Mutations and actions follow the same principle, so we will tackle them in this part collectively. Mutations and actions are not defined as named properties like states and getters. Instead, you call commit/dispatch and specify which mutations/action to use based on the passed string. When calling commit/dispatch TypeScript is unable to check if a mutation or action with the passed name exists. So instead we want a list of available mutations/actions and the easiest way to do that is specifying them using enums. We can then override the commit and dispatch definitions in our MyStore interface to only allow those enum values as types.

export enum Actions {
  AddTodo="ADD_TODO"
}

type ActionsDefinition = {
  [P in Actions]: Action<State, State>;
}

interface BaseActionPayloadWithType {
  type: Actions;
}

export interface MyDispatch {
  (type: Actions, payload?: any, options?: DispatchOptions): Promise<any>;
  <P extends BaseActionPayloadWithType>(payloadWithType: P, options?: DispatchOptions): Promise<any>;
}

interface MyStore extends Store<State> {
  getters: Getters;
  dispatch: MyDispatch;
}

const actions: ActionsDefinition = {
  [Actions.AddTodo]: (injectee: ActionContext<State, State>, payload: string) => injectee.commit("ADD_TODO", payload)
};

 
Similar to our GetterDefinition from before, we use our custom ActionsDefinition to ensure our store implementation matches the enum values.

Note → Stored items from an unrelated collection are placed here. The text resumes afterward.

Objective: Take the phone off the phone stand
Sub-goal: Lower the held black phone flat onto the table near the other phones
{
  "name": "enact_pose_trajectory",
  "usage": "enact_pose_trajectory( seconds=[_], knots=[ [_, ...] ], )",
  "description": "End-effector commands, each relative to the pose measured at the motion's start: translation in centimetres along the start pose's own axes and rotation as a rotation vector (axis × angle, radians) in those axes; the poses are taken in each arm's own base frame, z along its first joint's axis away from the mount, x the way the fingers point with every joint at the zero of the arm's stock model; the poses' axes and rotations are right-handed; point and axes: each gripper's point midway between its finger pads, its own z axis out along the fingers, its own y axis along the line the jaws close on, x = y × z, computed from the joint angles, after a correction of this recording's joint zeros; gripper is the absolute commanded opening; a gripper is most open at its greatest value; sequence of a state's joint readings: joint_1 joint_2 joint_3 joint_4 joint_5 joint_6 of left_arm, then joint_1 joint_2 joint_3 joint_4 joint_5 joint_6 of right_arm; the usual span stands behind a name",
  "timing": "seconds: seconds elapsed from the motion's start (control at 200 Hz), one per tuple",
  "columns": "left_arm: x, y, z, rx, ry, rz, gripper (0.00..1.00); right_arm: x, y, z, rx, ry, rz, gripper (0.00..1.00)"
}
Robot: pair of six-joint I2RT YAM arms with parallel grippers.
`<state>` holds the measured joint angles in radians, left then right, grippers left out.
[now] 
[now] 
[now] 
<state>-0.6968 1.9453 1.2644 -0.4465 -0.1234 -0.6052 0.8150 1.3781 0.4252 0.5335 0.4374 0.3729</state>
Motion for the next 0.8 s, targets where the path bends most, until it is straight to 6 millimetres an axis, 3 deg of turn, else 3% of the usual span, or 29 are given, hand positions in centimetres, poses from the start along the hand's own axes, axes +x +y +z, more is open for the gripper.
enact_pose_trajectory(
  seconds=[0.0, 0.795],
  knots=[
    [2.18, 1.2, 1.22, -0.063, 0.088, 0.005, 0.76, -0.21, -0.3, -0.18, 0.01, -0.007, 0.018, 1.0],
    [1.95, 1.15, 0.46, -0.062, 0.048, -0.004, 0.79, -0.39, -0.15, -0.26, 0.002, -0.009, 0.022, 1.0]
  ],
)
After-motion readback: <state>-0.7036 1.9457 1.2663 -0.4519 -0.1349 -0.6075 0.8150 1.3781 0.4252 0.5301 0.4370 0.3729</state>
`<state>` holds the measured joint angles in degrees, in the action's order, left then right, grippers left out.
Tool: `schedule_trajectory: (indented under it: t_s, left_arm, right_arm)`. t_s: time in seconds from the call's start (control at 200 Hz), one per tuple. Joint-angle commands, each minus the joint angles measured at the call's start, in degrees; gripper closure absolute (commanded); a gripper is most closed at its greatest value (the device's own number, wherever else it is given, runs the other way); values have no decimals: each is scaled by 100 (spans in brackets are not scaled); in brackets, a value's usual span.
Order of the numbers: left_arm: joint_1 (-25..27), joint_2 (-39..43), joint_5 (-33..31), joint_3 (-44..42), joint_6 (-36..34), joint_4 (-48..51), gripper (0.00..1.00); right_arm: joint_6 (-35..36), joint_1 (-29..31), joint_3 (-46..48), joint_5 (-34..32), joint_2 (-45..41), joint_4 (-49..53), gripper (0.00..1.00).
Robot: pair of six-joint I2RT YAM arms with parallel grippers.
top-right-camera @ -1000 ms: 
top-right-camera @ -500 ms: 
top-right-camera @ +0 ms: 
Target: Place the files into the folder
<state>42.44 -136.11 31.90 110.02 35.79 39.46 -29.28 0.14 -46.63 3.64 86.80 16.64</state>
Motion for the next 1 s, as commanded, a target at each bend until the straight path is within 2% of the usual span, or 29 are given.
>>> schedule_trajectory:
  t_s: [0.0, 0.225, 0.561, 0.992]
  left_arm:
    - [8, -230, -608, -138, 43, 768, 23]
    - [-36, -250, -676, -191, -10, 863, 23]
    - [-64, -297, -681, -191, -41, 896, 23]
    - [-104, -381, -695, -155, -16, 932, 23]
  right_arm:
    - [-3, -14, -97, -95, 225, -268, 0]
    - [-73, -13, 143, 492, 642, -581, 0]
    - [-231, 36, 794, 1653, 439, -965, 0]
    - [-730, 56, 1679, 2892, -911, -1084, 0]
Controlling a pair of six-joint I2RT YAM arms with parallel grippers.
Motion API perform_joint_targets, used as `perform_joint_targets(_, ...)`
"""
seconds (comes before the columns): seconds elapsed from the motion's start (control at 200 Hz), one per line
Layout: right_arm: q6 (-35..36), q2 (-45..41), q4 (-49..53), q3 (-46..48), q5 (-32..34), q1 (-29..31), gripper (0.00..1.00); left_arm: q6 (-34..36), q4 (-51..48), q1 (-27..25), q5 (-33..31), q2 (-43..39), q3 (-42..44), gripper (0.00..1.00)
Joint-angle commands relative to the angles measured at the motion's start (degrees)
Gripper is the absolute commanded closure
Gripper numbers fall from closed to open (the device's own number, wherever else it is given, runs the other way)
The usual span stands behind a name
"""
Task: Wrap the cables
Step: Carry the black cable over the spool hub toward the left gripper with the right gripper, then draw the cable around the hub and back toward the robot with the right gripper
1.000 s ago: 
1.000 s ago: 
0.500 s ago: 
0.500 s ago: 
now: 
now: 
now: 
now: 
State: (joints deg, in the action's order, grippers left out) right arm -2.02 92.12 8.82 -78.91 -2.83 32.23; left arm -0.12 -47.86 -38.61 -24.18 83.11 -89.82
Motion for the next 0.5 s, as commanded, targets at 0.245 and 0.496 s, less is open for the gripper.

The example above only shows the changes needed for actions but changing mutations would work in the same way.

Going further

Now we have type safety for which mutations and actions are allowed. However, we are not fully done yet. The payload for mutations and actions is still of type any. We can fix this by adding a small facade which ensures the passed payload has the right type.

class ActionFacade {
  constructor(private readonly store: MyStore) {}
  addTodo(todo: string) {
    return this.store.dispatch('addTodo', todo);
  }

}

type ActionsDefinition = {
  [P in keyof ActionFacade]: (this: Store<State>, injectee: ActionContext<State, State>, payload: Parameters<ActionFacade[P]>[0]) => Promise<void> | void;
}

interface MyStore extends Store<State> {
  getters: Getters;
  commit: MyCommit;
  actions: ActionFacade;
}

const actions: ActionsDefinition = { addTodo: (injectee: ActionContext<State, State>, payload: string) => injectee.commit(Mutations.AddTodo, payload) }; const store = new Store<State>({...}) as MyStore; store.actions = new ActionFacade(store);

 
We also changed our ActionsDefinition to narrow the type of the payload correctly.

Unfortunately, this results in a significant change in how we are used to work with Vuex. If you are not comfortable going that far, feel free to omit this step and stay with the enum version from before.

Modules

We won’t cover support for modules in detail. However, we will briefly discuss how you could tackle it. 

Namespacing Vuex modules is tricky. You need to add the namespace to every getter/mutation/action call outside the module which could prove difficult to typecheck properly. Instead you could try to avoid Vuex’s namespacing mechanism and enforce on your own that you don’t have any name conflicts between getters/mutations/actions of different modules. One possibility would be to define all possible getters/mutations/actions in one file/enum. Alternatively, you could create your own namespacing mechanism by prefixing the value of the TypeScript enum with the namespace, e.g.

enum TodoActions {
  AddTodo = 'TODO__ADD_TODO'
}

Conclusion

Vuex was not built with TypeScript in mind and adding bullet-proof type checks is not an easy endeavor. In the end, adding those safety nets is a trade-off between having a more safe and comfortable developer experience and investing time and effort into something which solves a potentially negligible problem.